Penajam jurnalpolisi.id
Langkah tegas pemberantasan narkotika kembali ditegaskan Polres Penajam Paser Utara dengan memusnahkan barang bukti sabu seberat 36,01 gram netto, Kamis (5/3/2026) pukul 10.00 WITA di Ruang Catur Prasetya Polres PPU.
Kegiatan tersebut dipimpin Wakapolres PPU Kompol Awan Kurnianto, S.H., mewakili Kapolres PPU AKBP Andreas Alek Danantara, S.I.K., M.M., M.Tr.SOU., dan disaksikan langsung oleh Wakil Bupati Penajam Paser Utara Abdul Waris Mu’in, unsur Kejaksaan Negeri, Pengadilan Negeri, Dinas Kesehatan, serta stakeholder terkait lainnya.
Pemusnahan ini merupakan tindak lanjut hasil pengungkapan kasus oleh Satresnarkoba Polres PPU dalam kurun waktu terakhir. Proses pemusnahan dilakukan secara terbuka dan sesuai prosedur hukum sebagai bentuk transparansi serta akuntabilitas kepada publik.
Dalam sambutan Kapolres PPU yang dibacakan Wakapolres, ditegaskan bahwa narkotika merupakan ancaman nyata yang dapat merusak kesehatan, menghancurkan masa depan generasi muda, serta memicu berbagai tindak kriminalitas.
“Pemusnahan ini bukan sekadar kewajiban prosedural, tetapi juga bentuk komitmen kuat kami untuk memutus mata rantai peredaran narkoba di wilayah Kabupaten Penajam Paser Utara.
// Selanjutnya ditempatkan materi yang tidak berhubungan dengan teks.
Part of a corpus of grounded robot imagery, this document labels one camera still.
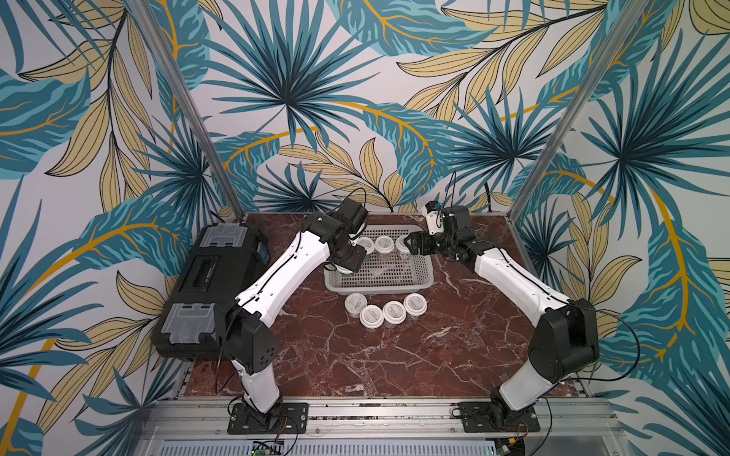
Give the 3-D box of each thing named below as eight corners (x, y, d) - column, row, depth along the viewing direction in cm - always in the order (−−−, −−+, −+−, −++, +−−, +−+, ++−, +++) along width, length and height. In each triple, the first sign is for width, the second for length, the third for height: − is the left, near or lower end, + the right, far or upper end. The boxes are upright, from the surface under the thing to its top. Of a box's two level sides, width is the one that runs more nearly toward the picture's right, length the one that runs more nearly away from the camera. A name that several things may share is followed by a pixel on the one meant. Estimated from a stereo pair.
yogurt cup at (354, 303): (352, 321, 92) (352, 314, 88) (341, 307, 95) (341, 299, 91) (369, 309, 94) (369, 302, 90) (358, 295, 97) (358, 288, 93)
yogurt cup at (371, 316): (365, 337, 88) (365, 328, 83) (357, 318, 92) (356, 309, 87) (385, 328, 90) (387, 319, 85) (376, 310, 94) (377, 300, 89)
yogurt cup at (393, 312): (382, 330, 90) (384, 320, 84) (382, 310, 94) (383, 300, 88) (404, 330, 90) (407, 320, 84) (402, 311, 94) (405, 300, 88)
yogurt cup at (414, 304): (403, 321, 92) (406, 312, 86) (401, 303, 96) (404, 292, 91) (424, 321, 92) (428, 312, 87) (422, 303, 96) (425, 293, 91)
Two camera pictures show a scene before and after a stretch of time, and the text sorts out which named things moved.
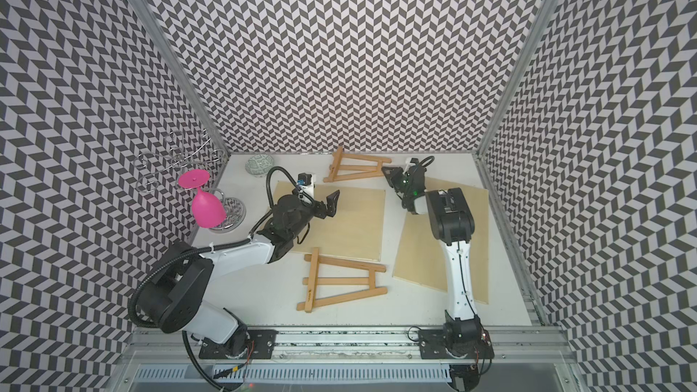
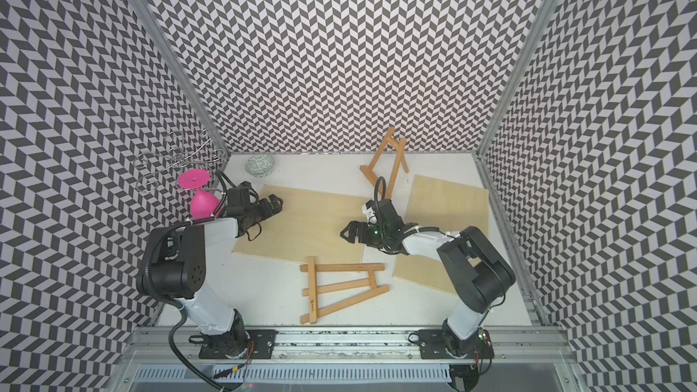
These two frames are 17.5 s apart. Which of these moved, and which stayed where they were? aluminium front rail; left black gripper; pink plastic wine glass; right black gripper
Moved: right black gripper; left black gripper
Stayed: aluminium front rail; pink plastic wine glass
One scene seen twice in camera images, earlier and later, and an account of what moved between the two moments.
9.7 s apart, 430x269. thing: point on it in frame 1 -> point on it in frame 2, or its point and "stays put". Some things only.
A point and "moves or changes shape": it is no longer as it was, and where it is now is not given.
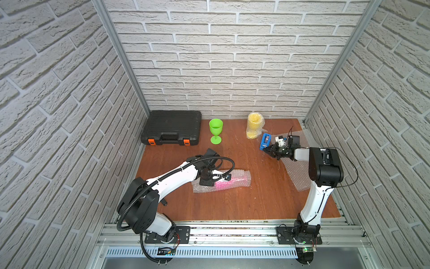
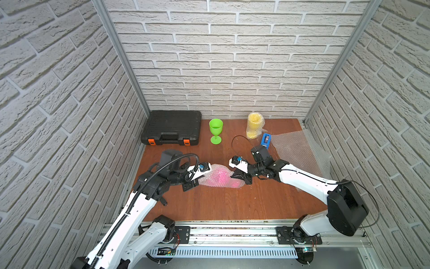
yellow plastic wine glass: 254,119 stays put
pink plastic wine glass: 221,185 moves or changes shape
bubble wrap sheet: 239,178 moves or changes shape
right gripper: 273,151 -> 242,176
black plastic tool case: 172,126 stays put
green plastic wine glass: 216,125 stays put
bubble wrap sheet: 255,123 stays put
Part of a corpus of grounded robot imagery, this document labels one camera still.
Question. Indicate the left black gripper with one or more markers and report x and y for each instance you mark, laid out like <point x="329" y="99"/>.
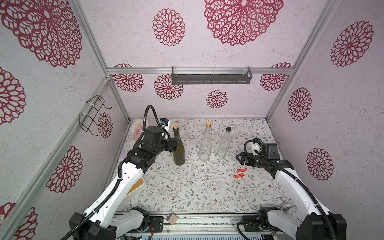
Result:
<point x="172" y="145"/>

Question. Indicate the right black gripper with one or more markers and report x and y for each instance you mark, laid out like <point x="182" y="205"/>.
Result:
<point x="244" y="159"/>

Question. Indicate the red peeled label sticker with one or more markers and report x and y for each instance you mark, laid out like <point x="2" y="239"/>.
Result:
<point x="239" y="176"/>

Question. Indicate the clear bottle with red label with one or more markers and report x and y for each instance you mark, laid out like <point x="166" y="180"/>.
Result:
<point x="224" y="143"/>

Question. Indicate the dark green wine bottle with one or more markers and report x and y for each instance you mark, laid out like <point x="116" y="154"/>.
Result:
<point x="179" y="155"/>

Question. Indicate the tall clear corked bottle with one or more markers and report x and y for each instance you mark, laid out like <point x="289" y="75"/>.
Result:
<point x="206" y="143"/>

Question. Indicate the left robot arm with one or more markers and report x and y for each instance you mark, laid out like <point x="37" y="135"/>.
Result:
<point x="97" y="222"/>

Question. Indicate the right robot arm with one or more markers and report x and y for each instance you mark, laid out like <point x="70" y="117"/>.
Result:
<point x="317" y="222"/>

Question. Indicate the white plush toy pink shirt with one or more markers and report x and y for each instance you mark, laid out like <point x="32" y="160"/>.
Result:
<point x="136" y="128"/>

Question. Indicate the small purple capped jar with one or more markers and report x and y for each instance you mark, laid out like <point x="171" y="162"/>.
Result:
<point x="124" y="155"/>

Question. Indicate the white analog clock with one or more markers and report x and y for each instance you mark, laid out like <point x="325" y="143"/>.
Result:
<point x="293" y="212"/>

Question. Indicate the small wooden block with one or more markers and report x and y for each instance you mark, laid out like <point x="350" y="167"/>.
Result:
<point x="172" y="219"/>

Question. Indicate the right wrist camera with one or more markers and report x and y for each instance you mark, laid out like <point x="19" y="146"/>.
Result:
<point x="256" y="146"/>

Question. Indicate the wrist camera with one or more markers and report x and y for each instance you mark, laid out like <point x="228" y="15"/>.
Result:
<point x="256" y="146"/>
<point x="165" y="123"/>

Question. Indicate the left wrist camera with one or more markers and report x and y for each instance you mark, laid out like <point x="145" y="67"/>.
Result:
<point x="165" y="123"/>

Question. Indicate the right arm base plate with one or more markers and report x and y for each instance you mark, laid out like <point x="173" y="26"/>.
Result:
<point x="252" y="224"/>

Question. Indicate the black wall shelf rack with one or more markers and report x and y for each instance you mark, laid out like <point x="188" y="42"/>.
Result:
<point x="212" y="78"/>

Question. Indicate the black wire wall basket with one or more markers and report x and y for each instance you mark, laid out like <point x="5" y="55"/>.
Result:
<point x="87" y="119"/>

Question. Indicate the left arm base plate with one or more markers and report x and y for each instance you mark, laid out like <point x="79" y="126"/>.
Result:
<point x="156" y="224"/>

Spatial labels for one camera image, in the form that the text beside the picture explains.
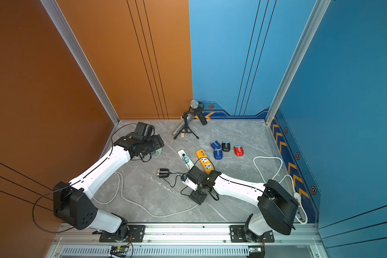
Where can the black tripod stand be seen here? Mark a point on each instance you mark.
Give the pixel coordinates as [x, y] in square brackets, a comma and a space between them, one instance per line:
[187, 129]

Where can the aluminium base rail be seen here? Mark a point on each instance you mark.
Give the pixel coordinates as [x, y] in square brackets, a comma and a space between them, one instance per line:
[188, 240]

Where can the yellow power strip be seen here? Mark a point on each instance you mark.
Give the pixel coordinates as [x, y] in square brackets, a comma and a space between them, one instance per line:
[206, 163]

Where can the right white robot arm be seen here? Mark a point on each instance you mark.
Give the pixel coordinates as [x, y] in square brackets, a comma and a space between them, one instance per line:
[277, 207]

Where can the teal charger white strip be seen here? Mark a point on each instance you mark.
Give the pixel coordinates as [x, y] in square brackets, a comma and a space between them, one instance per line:
[186, 159]

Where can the black cable black shaver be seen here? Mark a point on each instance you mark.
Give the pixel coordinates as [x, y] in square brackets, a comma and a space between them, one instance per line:
[178, 178]

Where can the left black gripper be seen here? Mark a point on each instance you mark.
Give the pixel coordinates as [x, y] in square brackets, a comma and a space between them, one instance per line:
[158, 141]

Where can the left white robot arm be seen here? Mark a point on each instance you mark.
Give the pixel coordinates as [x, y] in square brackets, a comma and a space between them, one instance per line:
[72, 201]

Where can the white power strip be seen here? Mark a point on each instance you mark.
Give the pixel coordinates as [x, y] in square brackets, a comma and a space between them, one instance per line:
[190, 164]

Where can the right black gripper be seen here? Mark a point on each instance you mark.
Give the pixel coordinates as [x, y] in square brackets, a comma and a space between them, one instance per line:
[196, 198]

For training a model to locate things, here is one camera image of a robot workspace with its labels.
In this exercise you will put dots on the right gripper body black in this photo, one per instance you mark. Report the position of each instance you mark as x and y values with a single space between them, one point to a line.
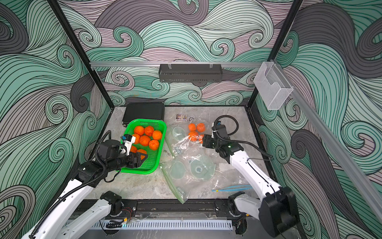
210 142

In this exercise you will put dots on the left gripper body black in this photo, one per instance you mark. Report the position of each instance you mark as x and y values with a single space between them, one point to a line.
130 162

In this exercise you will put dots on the orange fruit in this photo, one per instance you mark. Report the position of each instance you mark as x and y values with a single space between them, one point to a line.
143 153
154 144
157 135
136 138
133 149
148 131
144 140

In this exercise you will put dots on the orange fruit taken out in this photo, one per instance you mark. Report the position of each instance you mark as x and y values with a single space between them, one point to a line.
139 130

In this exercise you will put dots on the green-zip bag of oranges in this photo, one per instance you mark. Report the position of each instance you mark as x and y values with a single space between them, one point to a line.
188 175

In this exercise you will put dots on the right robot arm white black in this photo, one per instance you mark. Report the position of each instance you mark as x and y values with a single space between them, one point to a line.
233 152

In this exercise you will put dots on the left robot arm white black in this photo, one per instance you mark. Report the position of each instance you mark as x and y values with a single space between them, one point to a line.
110 155

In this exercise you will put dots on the green plastic basket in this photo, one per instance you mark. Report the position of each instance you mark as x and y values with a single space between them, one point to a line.
154 156

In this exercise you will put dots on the small card box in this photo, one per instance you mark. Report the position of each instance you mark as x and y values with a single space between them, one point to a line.
181 117

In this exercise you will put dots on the black hard case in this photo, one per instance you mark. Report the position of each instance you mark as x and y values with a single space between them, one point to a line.
151 111

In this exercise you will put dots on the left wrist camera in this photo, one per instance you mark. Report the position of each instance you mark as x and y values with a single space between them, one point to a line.
127 140

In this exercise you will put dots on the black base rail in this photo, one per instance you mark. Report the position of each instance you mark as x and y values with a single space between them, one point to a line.
179 206

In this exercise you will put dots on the white slotted cable duct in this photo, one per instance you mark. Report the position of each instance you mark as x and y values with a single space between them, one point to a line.
225 225

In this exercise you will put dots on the black wall tray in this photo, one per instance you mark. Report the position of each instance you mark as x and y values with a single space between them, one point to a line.
190 73

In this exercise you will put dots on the clear acrylic wall holder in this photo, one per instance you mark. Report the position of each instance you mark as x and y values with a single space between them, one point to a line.
272 85

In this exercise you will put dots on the aluminium wall rail right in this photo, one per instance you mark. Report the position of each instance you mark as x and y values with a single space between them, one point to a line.
360 180

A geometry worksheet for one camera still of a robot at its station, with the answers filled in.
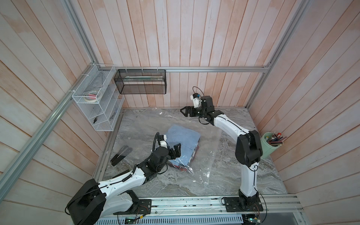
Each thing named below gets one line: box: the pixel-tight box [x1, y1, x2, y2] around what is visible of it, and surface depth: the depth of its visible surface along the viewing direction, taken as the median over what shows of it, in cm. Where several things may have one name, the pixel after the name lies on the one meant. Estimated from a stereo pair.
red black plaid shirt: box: [168, 143, 201, 172], surface depth 84 cm
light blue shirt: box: [165, 124, 201, 166], surface depth 94 cm
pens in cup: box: [265, 131, 288, 147], surface depth 81 cm
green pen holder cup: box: [260, 132, 280, 159], surface depth 84 cm
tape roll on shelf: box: [83, 90, 99, 103], surface depth 74 cm
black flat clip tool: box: [110, 145, 134, 167], surface depth 92 cm
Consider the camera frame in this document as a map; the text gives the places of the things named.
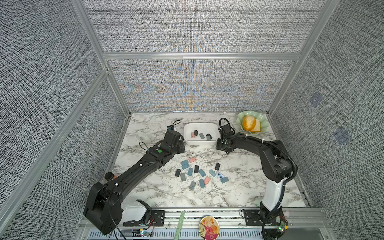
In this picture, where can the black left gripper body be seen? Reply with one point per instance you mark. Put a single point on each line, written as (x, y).
(179, 149)

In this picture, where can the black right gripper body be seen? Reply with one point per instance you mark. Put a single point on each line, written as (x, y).
(220, 145)

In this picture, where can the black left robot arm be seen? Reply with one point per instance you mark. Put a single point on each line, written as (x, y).
(104, 204)

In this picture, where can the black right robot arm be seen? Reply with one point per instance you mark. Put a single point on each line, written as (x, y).
(277, 165)

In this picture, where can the teal eraser upper left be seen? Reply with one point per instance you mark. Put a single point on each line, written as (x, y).
(185, 164)

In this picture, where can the teal eraser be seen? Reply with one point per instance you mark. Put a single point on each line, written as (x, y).
(190, 172)
(202, 183)
(202, 173)
(185, 164)
(213, 174)
(224, 180)

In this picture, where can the white storage box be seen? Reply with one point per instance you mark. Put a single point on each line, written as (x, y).
(205, 128)

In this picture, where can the teal eraser centre left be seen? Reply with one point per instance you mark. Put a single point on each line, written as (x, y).
(190, 172)

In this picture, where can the teal eraser right centre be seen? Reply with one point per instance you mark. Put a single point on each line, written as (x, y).
(213, 174)

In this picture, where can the teal eraser far right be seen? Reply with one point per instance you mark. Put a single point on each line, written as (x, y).
(224, 180)

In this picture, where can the teal eraser bottom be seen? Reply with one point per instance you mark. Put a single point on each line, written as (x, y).
(202, 183)

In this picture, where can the bread pieces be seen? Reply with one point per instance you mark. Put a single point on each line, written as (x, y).
(251, 124)

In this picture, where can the green scalloped plate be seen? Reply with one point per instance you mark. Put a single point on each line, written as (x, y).
(262, 117)

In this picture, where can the round colourful tin lid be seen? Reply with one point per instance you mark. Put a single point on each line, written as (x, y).
(209, 228)

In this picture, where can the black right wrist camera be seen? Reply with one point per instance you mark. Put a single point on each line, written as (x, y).
(226, 132)

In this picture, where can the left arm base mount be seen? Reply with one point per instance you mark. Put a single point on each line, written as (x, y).
(140, 214)

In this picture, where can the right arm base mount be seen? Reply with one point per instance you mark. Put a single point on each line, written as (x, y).
(256, 217)

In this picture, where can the green strip on rail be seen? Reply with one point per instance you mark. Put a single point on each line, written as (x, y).
(180, 225)

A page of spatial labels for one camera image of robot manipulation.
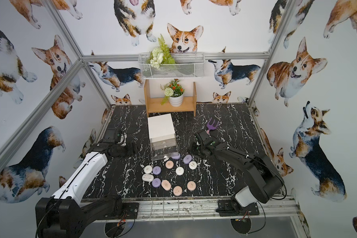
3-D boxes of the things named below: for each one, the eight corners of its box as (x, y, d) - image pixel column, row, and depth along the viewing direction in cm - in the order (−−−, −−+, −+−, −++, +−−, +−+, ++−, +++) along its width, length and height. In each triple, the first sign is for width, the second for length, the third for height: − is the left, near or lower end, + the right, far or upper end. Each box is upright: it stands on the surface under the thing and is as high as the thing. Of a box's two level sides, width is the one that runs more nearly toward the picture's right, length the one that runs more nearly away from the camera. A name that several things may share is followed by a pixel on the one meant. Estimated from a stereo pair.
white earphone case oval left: (142, 181, 85) (141, 180, 83) (143, 175, 87) (142, 173, 86) (153, 181, 85) (152, 180, 83) (154, 175, 87) (153, 173, 86)
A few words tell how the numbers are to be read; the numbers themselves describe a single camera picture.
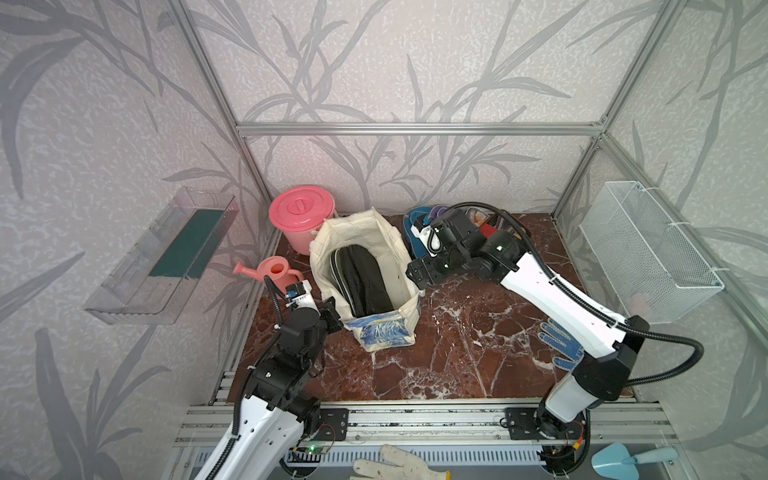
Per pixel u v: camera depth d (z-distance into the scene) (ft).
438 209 3.77
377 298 3.16
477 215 3.78
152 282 2.15
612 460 2.28
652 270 2.06
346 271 2.81
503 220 3.68
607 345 1.35
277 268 3.01
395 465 2.24
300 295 2.08
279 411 1.63
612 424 2.47
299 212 3.16
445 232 1.76
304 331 1.75
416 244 2.13
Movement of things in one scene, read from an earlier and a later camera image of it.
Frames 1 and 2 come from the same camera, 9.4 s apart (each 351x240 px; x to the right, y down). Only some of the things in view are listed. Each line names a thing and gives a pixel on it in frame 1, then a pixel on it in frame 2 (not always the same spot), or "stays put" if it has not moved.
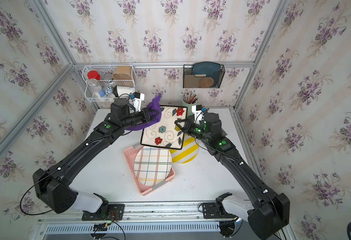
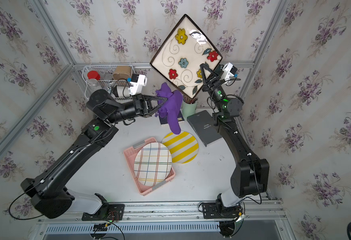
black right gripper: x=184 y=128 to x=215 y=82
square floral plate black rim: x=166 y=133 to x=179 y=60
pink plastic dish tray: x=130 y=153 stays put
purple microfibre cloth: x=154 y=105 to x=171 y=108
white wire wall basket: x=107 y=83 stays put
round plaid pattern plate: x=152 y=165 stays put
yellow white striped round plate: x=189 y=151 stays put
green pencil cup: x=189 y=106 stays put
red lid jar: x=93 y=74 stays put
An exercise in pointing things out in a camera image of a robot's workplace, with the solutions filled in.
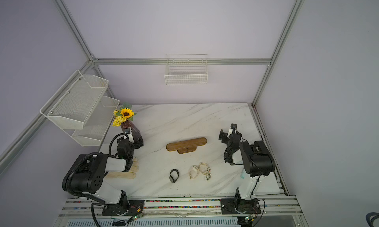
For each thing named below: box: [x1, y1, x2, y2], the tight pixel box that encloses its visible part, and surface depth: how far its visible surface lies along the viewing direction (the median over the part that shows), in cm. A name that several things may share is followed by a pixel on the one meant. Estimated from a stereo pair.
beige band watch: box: [188, 165, 199, 180], surface depth 87 cm
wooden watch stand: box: [165, 137, 208, 154], surface depth 91 cm
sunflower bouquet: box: [111, 102, 138, 127], surface depth 84 cm
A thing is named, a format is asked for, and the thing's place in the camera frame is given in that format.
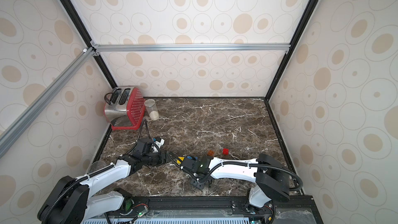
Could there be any red lego brick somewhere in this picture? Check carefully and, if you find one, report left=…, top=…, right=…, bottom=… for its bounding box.
left=222, top=148, right=229, bottom=155

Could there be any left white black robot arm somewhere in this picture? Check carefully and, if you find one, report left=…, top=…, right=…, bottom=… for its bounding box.
left=37, top=138, right=166, bottom=224

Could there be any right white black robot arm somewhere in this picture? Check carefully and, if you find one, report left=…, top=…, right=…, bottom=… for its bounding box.
left=173, top=154, right=303, bottom=208

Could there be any clear glass with powder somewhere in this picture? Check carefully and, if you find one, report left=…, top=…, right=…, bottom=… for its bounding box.
left=144, top=99, right=160, bottom=121

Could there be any clear plastic cup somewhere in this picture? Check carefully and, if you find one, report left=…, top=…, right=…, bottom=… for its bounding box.
left=88, top=160, right=107, bottom=174

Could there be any red silver toaster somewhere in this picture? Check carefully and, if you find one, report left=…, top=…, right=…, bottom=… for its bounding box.
left=104, top=86, right=145, bottom=130

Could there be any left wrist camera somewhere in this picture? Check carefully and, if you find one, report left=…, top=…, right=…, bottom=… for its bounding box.
left=153, top=137, right=165, bottom=147

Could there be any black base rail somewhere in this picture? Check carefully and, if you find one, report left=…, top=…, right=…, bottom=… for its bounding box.
left=85, top=196, right=323, bottom=224

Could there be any horizontal aluminium back rail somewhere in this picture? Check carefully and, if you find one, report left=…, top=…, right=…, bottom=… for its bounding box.
left=90, top=43, right=291, bottom=54

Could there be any left aluminium side rail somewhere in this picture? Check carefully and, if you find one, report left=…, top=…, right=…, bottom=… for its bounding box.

Tidak ada ruang bagi pengedar narkoba,” tegas Kompol Awan.
Sebagai wilayah strategis penyangga Ibu Kota Nusantara (IKN), Kabupaten Penajam Paser Utara menjadi prioritas dalam pengawasan dan penindakan terhadap segala bentuk kejahatan, termasuk peredaran gelap narkotika.
Polres PPU juga mengajak seluruh elemen masyarakat untuk bersama-sama memerangi narkoba dengan berperan aktif memberikan informasi apabila mengetahui adanya penyalahgunaan atau peredaran narkotika di lingkungan sekitar.
Dengan dimusnahkannya 36,01 gram sabu tersebut, diharapkan dapat memberikan efek jera kepada pelaku serta menjadi pesan tegas bahwa Kabupaten Penajam Paser Utara berkomitmen kuat menjadi wilayah yang bersih dari narkoba.